* **Problem details**
Gather up every line from the entries below that uses the word "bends".

[Collected data entries]
__________

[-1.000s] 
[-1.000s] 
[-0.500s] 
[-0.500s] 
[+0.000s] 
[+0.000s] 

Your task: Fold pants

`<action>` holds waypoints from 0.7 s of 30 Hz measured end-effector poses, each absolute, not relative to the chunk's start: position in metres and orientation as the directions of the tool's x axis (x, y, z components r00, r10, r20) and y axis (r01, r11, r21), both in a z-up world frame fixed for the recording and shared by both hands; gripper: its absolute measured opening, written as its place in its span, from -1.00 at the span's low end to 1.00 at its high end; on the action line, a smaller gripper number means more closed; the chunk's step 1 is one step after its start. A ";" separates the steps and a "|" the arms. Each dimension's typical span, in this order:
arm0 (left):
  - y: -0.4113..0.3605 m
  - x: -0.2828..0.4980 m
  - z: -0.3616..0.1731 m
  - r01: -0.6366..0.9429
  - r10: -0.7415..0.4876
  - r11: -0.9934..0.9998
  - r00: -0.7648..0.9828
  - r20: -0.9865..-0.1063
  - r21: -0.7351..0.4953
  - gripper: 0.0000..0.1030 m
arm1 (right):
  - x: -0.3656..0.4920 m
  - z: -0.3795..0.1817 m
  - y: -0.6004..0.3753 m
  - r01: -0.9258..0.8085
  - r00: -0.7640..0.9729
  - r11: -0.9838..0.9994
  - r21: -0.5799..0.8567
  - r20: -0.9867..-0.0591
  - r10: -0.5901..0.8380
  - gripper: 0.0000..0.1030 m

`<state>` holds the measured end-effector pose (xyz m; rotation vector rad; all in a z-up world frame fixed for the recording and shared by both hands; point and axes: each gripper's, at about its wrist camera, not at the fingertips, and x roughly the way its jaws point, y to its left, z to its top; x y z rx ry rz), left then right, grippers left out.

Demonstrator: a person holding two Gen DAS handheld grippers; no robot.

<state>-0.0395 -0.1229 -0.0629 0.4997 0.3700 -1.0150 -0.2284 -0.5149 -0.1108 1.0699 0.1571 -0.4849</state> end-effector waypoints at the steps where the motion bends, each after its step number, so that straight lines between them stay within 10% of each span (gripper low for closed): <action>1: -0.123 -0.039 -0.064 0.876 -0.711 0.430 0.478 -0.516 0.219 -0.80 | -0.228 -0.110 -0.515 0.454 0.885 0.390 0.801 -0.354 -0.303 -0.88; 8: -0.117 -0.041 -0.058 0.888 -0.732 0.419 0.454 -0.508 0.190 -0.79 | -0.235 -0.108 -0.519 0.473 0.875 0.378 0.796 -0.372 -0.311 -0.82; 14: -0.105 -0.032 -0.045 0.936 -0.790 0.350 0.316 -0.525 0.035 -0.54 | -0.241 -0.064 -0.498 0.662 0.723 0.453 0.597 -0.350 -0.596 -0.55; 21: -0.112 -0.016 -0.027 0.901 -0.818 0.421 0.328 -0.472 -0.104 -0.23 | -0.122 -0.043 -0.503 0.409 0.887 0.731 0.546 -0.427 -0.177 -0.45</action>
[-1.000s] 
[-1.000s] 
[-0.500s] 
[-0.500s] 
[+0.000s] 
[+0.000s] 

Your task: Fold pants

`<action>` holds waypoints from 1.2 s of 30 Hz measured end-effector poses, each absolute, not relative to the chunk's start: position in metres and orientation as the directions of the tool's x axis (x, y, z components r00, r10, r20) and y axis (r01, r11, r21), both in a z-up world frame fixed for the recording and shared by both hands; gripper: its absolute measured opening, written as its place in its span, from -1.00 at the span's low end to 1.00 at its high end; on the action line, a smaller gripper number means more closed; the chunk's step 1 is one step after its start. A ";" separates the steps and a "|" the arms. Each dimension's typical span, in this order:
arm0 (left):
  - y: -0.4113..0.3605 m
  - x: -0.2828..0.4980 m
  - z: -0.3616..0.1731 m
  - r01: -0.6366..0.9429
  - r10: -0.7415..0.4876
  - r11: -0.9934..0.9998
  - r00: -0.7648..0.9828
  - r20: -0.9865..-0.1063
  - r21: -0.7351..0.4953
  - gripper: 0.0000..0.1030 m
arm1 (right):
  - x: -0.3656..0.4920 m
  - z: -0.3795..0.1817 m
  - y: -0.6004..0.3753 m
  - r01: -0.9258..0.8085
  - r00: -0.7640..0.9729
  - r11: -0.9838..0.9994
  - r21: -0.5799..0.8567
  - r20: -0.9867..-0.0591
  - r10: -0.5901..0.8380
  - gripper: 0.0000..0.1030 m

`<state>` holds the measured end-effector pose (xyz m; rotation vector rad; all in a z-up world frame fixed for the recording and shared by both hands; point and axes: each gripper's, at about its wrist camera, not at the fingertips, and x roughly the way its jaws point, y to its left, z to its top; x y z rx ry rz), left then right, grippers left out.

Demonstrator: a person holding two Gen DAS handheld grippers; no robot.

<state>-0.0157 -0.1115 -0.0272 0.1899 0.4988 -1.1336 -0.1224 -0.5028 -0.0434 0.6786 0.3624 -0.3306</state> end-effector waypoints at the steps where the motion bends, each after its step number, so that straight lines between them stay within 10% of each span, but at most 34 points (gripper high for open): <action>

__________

* **Result of the exercise**
<state>-0.0395 -0.1229 -0.0629 0.4997 0.3700 -1.0150 -0.2284 -0.5149 -0.1108 1.0699 0.1571 -0.4849</state> end-effector waypoints at the steps where the motion bends, each after its step number, so that straight lines between them stay within 10% of each span (gripper low for closed): <action>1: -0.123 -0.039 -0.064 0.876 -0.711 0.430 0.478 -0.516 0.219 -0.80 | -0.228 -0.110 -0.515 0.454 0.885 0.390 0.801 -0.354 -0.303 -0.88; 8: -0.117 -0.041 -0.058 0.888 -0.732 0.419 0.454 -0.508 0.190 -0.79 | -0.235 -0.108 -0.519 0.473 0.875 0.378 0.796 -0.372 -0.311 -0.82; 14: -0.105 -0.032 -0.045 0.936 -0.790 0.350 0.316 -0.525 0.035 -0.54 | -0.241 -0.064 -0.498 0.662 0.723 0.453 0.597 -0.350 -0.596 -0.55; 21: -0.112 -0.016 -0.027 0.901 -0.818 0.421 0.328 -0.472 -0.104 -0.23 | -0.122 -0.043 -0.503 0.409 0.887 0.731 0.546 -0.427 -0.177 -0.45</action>
<state>-0.0157 -0.1115 -0.0272 0.1899 0.4988 -1.1336 -0.1224 -0.5028 -0.0434 0.6786 0.3624 -0.3306</state> end-effector waypoints at the steps where the motion bends, each after its step number, so that straight lines between them stay within 10% of each span, but at most 34 points (gripper high for open): <action>

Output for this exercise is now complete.